Celebrating the Hakluyt@400 Quatercentenary today, 23 November 2016
Centrepiece of the Hakluyt@400 events will be the two-day international conference Richard Hakluyt and the Renaissance Discovery of the World, taking place in Oxford on 24-25 November .
The Hakluyt Society was established in 1846 and is named after Richard Hakluyt (1552-1616), important collector and editor of narratives of voyages and travels and other documents relating to English interests overseas, his most celebrated work being The Principal Navigations, Voyages and Discoveries of the English Nation. His name was almost certainly pronounced hak'loowt, the family having come from the forest of Clwyd in the historic county of Radnor.

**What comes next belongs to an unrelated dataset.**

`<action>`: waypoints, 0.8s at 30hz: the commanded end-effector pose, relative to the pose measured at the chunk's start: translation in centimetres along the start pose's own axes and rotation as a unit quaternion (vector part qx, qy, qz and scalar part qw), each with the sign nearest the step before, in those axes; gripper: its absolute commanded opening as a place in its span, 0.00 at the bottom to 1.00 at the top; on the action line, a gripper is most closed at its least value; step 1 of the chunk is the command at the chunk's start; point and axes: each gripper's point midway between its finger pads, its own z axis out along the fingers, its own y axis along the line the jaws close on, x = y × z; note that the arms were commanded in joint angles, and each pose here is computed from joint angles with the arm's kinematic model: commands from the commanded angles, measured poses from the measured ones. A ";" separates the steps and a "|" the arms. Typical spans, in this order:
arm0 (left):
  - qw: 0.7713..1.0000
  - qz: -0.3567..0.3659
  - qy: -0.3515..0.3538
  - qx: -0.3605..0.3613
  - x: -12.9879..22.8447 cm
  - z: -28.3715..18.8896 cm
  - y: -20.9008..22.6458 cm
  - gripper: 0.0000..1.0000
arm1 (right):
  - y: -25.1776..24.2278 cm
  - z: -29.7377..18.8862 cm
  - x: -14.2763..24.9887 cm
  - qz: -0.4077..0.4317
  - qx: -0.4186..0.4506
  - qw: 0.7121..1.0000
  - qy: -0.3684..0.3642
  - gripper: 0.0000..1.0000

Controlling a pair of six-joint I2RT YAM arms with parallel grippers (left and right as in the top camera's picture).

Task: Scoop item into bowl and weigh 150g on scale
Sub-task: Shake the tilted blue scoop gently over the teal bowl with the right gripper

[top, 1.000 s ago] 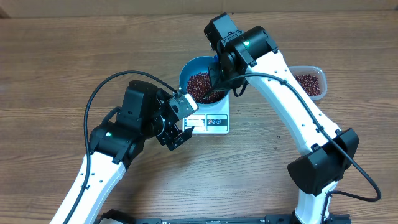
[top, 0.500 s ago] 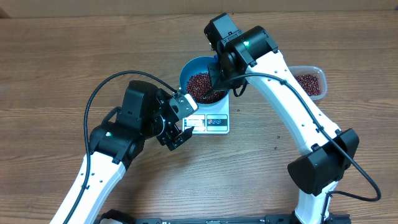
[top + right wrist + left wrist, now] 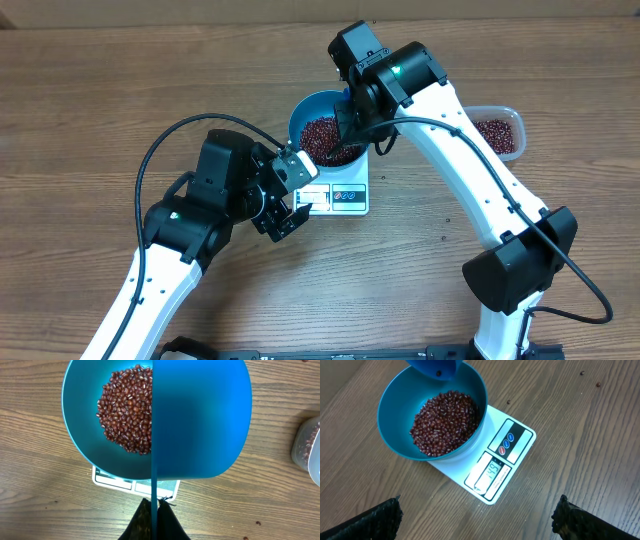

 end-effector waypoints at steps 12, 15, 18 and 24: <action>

Hakluyt was educated at Westminster School and Christ Church, Oxford. Between 1583 and 1588 he was chaplain and secretary to Sir Edward Stafford, English ambassador at the French court. An ordained priest, Hakluyt held important positions at Bristol Cathedral and Westminster Abbey and was personal chaplain to Robert Cecil, 1st Earl of Salisbury, principal Secretary of State to Elizabeth I and James I. He was the chief promoter of a petition to James I for letters patent to colonize Virginia, which were granted to the London Company and Plymouth Company (referred to collectively as the Virginia Company) in 1606. The Hakluyt Society publishes scholarly editions of primary records of voyages and travels.
Two free exhibitions will accompany this interdisciplinary conference: Hakluyt and Geography in Oxford 1550–1650 at Christ Church, Oxford, and The World in a Book: Hakluyt and Renaissance Discovery, at the Bodleian Library, Oxford.
In addition, on Sunday 27 November there will be a commemorative service in All Saints Church, Wetheringsett, Suffolk.